Instructions for the task |
State the number of lines in these records holding "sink". Say nothing more.

Material shown |

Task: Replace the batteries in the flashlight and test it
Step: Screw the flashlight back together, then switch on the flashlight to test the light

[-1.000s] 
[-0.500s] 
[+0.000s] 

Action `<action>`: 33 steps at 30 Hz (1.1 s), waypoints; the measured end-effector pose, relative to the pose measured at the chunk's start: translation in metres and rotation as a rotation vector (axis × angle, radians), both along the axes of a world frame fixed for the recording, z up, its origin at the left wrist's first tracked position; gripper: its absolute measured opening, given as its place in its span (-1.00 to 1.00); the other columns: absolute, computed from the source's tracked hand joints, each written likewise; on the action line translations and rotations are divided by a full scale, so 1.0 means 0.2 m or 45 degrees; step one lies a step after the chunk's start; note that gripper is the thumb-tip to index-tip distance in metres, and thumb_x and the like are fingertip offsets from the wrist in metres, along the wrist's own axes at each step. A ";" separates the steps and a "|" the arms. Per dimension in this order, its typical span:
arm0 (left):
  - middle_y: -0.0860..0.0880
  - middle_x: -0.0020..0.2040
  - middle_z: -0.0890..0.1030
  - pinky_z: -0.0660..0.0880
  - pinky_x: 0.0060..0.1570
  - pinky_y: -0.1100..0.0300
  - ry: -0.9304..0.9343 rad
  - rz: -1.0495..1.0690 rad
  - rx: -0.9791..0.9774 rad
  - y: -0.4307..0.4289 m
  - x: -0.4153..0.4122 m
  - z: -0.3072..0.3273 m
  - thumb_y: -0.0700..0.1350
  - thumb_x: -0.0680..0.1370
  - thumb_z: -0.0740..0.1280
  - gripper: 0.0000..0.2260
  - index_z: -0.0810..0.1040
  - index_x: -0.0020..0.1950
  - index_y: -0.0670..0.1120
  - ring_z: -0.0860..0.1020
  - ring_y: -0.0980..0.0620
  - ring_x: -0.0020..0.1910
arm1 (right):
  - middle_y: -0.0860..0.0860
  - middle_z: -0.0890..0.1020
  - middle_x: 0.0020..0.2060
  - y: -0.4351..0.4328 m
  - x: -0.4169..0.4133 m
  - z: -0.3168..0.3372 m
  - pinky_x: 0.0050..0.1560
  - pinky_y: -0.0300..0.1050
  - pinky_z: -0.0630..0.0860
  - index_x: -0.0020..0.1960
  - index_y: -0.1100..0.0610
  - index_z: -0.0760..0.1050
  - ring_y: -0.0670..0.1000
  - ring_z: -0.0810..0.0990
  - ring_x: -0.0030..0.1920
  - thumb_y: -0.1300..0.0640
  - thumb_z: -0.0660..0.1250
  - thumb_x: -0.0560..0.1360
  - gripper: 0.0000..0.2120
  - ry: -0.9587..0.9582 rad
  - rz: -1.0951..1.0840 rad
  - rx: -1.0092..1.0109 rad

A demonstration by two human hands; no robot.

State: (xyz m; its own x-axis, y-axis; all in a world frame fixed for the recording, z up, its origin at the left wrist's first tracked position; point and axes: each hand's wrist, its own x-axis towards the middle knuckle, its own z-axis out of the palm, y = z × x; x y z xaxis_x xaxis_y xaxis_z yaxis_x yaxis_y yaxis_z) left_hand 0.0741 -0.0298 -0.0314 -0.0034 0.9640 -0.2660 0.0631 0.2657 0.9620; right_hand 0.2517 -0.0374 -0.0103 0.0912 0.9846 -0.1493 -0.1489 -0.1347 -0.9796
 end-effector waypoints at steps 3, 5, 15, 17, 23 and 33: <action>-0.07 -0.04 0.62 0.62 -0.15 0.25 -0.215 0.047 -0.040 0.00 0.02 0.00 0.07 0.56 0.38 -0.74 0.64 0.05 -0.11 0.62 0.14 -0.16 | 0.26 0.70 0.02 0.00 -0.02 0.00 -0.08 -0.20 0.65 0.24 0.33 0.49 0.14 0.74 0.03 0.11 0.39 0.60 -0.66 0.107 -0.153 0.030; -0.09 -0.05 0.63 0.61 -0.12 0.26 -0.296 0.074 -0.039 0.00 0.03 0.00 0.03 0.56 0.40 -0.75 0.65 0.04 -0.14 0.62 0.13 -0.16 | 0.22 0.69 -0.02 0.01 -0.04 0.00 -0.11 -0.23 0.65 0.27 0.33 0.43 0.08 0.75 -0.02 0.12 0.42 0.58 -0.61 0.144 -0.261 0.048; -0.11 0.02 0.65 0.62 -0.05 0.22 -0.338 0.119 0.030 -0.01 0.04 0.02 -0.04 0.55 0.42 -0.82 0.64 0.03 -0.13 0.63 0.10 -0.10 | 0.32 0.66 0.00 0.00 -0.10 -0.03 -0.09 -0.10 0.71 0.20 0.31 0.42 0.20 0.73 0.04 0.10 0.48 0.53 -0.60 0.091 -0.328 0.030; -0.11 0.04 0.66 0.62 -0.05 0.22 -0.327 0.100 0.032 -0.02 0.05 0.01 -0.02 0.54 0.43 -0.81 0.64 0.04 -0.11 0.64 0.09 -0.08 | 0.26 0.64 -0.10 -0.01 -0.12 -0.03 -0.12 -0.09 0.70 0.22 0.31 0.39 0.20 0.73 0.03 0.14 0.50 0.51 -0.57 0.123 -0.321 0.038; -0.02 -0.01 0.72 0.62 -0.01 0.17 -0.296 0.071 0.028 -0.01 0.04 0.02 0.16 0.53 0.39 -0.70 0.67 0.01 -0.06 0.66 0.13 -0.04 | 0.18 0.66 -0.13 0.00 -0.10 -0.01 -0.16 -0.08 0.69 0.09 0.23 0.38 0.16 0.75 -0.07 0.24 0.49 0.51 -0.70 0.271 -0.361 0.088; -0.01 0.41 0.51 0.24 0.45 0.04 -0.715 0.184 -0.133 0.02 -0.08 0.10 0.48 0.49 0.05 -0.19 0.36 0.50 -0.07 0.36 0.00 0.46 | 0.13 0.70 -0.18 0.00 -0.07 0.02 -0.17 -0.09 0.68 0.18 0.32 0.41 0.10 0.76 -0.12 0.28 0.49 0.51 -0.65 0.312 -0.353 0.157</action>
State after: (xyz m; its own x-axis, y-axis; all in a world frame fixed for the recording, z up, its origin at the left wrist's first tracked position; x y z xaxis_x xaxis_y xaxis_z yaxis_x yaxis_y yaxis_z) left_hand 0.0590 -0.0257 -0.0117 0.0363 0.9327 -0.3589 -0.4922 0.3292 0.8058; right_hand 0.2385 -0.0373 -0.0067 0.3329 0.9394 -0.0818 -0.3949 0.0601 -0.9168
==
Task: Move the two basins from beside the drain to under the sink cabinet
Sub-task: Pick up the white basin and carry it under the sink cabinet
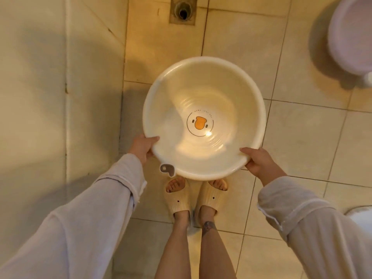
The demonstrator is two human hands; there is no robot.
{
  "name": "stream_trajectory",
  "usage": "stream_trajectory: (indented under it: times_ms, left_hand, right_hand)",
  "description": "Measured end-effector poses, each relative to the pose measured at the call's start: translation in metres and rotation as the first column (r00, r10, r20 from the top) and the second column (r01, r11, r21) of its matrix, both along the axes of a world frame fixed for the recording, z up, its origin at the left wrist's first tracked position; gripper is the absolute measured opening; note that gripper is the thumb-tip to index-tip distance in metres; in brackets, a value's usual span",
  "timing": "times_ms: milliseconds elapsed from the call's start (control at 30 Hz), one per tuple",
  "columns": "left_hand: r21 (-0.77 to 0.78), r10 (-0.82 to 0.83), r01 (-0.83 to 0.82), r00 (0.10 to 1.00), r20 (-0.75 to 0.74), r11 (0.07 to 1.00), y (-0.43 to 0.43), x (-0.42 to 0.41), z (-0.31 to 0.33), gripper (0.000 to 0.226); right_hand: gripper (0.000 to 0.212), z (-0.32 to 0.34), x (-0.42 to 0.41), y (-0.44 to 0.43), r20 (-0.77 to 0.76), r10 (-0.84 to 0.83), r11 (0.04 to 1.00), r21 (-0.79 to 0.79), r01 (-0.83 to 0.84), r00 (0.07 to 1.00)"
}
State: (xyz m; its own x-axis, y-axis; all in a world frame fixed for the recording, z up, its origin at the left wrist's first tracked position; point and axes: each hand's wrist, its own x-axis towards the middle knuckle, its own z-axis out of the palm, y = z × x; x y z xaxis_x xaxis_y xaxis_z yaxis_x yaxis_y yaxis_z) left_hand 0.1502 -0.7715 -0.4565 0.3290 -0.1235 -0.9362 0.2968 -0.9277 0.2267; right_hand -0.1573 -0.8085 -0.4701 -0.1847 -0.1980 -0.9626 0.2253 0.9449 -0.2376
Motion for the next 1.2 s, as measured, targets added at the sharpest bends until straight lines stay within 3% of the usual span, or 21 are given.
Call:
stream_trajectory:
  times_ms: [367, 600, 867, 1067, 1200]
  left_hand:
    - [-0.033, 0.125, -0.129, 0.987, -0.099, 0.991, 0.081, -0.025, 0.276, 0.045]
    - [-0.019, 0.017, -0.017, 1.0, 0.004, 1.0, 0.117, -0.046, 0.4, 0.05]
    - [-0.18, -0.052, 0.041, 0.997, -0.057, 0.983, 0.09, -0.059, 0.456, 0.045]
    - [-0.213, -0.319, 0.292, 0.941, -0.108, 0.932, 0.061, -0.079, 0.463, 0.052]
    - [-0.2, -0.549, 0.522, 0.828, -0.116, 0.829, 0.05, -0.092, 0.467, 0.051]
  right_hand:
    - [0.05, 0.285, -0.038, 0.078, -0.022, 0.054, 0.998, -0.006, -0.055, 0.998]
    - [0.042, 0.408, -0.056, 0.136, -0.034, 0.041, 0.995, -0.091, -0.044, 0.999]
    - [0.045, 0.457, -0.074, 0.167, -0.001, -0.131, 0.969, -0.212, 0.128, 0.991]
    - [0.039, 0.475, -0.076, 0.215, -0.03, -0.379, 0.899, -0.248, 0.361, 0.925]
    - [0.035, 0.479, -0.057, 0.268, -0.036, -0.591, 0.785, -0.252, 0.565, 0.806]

Response |
2